▶ _ACTIVITY_:
Determine how many lines in the data below contain "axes" and write only that number.
-*-*-
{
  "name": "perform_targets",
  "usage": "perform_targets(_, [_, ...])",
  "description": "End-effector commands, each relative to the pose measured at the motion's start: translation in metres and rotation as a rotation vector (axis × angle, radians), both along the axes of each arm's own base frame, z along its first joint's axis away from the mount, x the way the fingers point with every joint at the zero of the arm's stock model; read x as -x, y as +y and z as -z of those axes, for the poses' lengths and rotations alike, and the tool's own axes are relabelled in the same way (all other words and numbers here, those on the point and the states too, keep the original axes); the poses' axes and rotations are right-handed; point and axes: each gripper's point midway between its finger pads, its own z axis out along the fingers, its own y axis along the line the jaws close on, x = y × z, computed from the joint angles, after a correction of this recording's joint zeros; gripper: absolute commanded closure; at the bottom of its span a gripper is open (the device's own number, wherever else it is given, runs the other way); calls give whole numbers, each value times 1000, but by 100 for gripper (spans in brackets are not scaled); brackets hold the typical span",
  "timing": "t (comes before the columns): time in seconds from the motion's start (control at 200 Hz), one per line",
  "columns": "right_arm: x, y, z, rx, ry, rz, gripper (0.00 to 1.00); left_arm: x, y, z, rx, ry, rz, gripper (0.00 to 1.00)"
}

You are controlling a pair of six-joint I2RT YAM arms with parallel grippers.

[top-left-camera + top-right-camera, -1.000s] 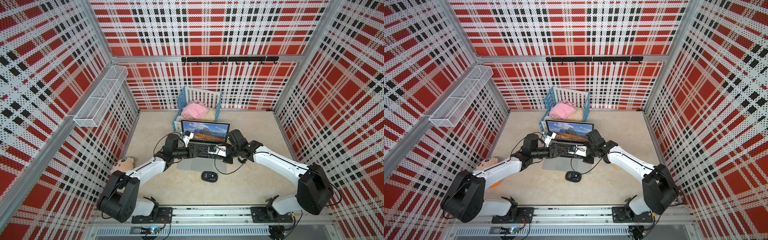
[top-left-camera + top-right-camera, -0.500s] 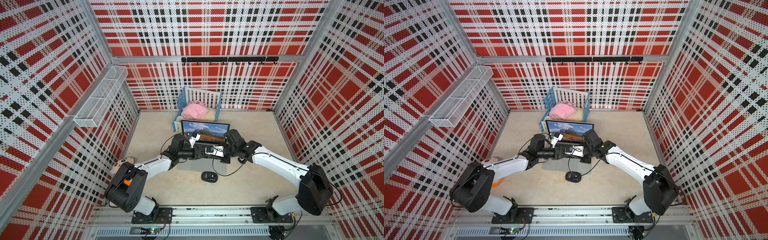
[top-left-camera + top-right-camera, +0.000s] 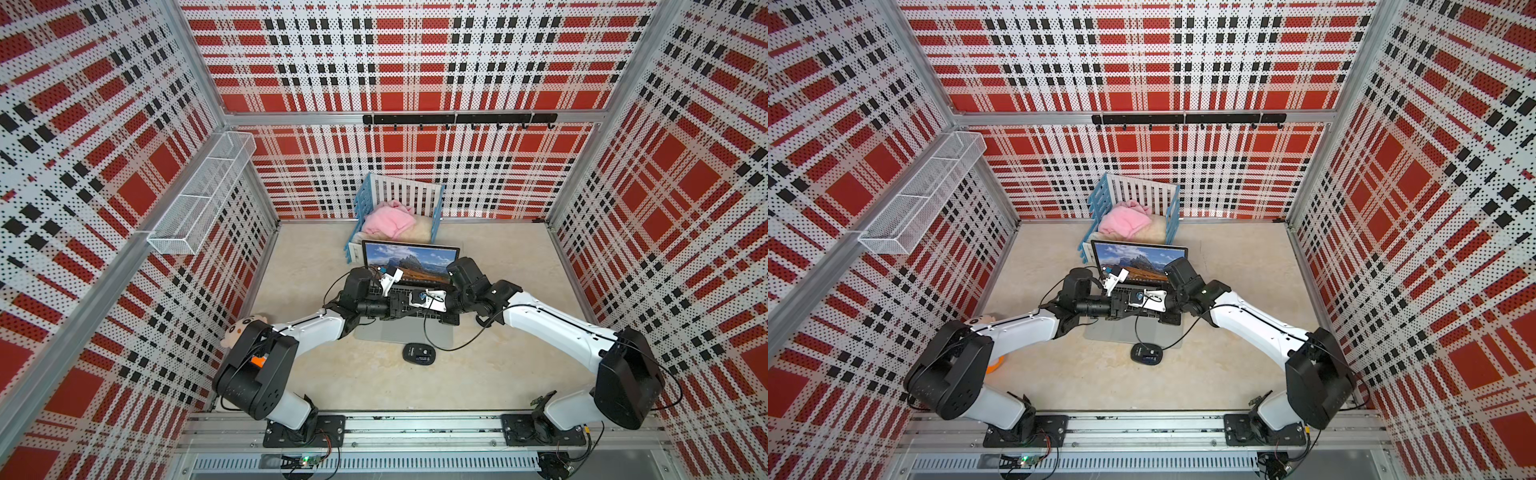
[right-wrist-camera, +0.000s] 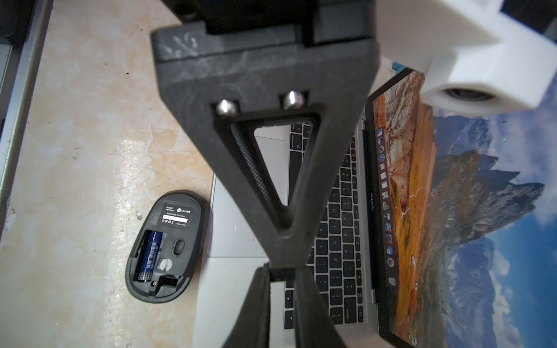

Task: Remove the wireless mouse receiver from the laptop
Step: Move the mouse to the center of the board.

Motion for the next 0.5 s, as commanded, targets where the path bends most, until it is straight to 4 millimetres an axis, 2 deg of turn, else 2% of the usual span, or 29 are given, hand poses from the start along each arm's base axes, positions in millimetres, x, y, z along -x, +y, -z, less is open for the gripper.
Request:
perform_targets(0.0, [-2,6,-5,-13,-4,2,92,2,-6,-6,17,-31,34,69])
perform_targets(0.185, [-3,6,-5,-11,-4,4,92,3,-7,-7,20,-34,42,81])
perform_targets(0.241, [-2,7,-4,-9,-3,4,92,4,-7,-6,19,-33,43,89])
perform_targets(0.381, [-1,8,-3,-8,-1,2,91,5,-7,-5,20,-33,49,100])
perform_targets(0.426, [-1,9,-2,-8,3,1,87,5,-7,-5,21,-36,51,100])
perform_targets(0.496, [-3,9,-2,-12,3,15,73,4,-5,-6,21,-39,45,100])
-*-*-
▶ _SOLUTION FOR THIS EXERCISE_:
2